*** Material to process

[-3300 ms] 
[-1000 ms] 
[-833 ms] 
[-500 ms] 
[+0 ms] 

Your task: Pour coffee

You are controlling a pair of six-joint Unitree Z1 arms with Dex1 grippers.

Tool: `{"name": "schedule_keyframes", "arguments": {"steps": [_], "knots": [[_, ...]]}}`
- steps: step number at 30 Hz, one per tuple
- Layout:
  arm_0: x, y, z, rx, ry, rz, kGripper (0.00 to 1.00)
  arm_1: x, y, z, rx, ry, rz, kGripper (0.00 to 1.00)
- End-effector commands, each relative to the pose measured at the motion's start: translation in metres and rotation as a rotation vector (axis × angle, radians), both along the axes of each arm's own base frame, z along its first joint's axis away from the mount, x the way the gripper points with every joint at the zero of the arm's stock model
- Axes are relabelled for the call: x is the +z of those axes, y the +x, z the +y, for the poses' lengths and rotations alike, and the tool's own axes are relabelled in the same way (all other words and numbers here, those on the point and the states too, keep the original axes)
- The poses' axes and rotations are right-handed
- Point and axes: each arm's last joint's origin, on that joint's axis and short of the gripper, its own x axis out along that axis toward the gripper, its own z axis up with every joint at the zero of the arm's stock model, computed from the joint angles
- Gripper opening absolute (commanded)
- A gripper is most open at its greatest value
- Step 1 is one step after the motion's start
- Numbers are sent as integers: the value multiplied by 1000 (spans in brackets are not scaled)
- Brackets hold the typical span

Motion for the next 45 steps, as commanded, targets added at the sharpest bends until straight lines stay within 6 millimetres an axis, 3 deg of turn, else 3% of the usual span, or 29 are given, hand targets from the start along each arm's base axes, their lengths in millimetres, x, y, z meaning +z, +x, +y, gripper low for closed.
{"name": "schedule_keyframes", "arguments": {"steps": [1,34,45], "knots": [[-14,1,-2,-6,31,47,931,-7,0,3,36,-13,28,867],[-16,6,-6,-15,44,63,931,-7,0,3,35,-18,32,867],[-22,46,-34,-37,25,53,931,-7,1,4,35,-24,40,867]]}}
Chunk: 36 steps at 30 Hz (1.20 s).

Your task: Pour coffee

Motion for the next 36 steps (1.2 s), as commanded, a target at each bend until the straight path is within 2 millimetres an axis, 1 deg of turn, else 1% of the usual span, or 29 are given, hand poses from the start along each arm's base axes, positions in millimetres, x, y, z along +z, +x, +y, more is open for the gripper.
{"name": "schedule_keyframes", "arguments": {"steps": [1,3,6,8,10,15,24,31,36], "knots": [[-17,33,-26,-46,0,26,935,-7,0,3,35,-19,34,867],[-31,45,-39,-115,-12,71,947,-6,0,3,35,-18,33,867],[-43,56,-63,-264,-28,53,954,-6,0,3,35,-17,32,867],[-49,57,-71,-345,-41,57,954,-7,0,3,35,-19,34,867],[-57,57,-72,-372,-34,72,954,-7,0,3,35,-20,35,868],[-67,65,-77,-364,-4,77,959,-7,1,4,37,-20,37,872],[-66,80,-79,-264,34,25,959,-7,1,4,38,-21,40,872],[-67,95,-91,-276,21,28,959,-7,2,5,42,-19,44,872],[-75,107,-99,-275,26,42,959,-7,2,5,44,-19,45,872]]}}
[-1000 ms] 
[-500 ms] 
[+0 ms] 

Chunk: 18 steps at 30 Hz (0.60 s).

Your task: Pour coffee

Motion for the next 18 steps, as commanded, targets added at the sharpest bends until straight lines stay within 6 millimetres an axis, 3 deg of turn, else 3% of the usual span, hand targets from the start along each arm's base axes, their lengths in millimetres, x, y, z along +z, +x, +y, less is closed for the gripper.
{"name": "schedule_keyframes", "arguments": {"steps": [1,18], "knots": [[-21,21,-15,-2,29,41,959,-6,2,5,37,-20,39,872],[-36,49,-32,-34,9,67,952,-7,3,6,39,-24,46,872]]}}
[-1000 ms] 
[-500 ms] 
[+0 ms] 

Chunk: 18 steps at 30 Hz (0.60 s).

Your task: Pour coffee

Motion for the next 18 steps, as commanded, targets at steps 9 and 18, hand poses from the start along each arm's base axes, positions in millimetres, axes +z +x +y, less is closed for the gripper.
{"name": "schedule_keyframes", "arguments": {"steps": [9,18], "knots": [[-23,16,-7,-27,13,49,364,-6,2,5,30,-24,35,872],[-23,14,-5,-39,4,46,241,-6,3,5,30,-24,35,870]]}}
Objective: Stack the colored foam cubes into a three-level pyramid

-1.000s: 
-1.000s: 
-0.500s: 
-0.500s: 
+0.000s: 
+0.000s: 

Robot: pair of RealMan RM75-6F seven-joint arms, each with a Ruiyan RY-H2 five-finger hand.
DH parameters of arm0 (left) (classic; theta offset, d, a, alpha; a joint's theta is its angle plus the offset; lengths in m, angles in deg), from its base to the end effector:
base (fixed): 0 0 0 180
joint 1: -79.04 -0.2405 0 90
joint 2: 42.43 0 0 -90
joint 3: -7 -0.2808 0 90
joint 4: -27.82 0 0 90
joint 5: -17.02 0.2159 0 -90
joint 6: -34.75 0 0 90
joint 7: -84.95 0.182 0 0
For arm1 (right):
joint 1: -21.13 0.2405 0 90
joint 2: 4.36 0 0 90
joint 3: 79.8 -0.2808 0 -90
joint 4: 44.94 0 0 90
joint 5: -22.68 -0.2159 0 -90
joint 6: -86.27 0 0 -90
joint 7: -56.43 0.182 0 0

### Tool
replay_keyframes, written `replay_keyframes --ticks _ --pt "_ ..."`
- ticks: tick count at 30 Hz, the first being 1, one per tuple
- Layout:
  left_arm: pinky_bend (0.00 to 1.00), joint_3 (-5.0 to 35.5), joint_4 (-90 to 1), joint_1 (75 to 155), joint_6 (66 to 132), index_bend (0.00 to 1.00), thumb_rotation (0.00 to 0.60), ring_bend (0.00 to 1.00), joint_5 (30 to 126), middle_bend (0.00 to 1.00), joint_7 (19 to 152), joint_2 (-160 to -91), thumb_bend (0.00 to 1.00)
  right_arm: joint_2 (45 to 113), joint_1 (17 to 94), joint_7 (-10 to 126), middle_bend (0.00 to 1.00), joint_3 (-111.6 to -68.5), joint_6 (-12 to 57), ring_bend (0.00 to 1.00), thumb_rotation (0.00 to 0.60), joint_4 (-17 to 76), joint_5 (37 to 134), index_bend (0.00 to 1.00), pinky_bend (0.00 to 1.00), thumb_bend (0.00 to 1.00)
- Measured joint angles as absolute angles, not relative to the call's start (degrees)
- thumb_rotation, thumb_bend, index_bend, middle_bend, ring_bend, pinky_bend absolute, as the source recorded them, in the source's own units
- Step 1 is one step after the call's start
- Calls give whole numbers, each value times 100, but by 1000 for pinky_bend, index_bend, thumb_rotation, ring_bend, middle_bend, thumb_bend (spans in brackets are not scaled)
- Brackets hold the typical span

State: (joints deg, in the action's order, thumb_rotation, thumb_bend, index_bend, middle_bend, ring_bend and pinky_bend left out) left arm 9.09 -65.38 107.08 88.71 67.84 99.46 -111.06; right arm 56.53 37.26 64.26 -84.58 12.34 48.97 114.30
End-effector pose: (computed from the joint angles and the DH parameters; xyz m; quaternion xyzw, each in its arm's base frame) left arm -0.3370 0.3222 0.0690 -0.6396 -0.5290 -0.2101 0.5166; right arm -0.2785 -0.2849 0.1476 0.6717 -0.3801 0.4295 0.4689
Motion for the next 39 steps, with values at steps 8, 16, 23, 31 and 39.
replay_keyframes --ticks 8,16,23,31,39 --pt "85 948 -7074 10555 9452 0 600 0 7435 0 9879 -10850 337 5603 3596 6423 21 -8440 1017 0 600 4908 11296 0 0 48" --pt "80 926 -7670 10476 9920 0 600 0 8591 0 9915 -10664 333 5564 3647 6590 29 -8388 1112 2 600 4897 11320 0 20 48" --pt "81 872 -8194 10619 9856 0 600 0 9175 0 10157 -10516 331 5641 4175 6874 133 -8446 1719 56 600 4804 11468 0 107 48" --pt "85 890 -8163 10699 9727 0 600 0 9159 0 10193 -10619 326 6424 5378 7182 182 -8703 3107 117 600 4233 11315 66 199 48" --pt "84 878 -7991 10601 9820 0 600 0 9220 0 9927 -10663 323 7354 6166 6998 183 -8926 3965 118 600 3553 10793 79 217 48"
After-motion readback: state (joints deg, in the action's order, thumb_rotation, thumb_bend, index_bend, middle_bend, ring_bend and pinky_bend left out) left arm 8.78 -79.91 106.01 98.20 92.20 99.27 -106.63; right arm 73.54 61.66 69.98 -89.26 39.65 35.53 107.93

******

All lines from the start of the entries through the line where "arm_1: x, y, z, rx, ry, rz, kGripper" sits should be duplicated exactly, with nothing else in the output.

[-3300 ms] 
[-1000 ms] 
[-833 ms] 
[-500 ms] 
[+0 ms] 

Your task: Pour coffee

You are controlling a pair of six-joint Unitree Z1 arms with Dex1 grippers.

Tool: `{"name": "schedule_keyframes", "arguments": {"steps": [_], "knots": [[_, ...]]}}`
- steps: step number at 30 Hz, one per tuple
- Layout:
  arm_0: x, y, z, rx, ry, rz, kGripper (0.00 to 1.00)
  arm_1: x, y, z, rx, ry, rz, kGripper (0.00 to 1.00)

No further work remains on the exercise.